··· Dataset excerpt ···
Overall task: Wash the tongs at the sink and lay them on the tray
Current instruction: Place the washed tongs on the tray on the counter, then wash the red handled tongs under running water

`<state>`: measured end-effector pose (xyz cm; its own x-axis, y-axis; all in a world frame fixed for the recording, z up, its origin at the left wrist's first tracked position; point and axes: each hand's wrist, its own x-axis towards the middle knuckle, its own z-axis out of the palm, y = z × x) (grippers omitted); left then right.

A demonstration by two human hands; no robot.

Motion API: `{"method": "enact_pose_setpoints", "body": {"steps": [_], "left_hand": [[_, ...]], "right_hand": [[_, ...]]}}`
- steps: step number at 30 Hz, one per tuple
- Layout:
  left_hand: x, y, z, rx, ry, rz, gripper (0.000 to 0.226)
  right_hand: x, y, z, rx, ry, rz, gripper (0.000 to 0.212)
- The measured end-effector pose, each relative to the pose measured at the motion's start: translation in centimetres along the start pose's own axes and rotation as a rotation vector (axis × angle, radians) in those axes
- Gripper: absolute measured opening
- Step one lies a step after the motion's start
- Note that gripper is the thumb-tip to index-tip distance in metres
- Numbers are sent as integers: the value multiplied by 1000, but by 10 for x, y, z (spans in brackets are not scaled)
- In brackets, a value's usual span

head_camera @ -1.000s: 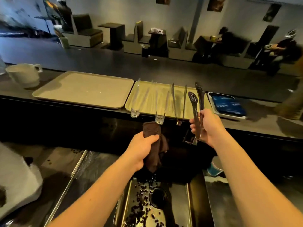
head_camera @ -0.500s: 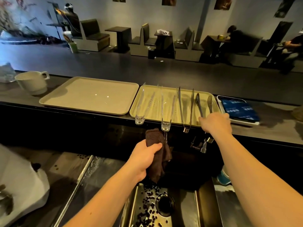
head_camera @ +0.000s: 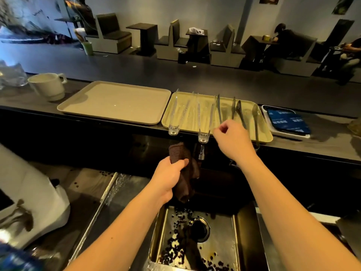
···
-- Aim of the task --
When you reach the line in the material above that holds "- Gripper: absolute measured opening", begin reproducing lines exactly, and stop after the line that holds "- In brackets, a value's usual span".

-- Solved problem --
- Gripper: absolute measured opening
- Step one lies a step after the motion's start
- Note that gripper is the thumb-tip to index-tip distance in metres
- Numbers are sent as integers: the value multiplied by 1000, but by 10 for x, y, z (spans in brackets are not scaled)
- In brackets, a value's usual span

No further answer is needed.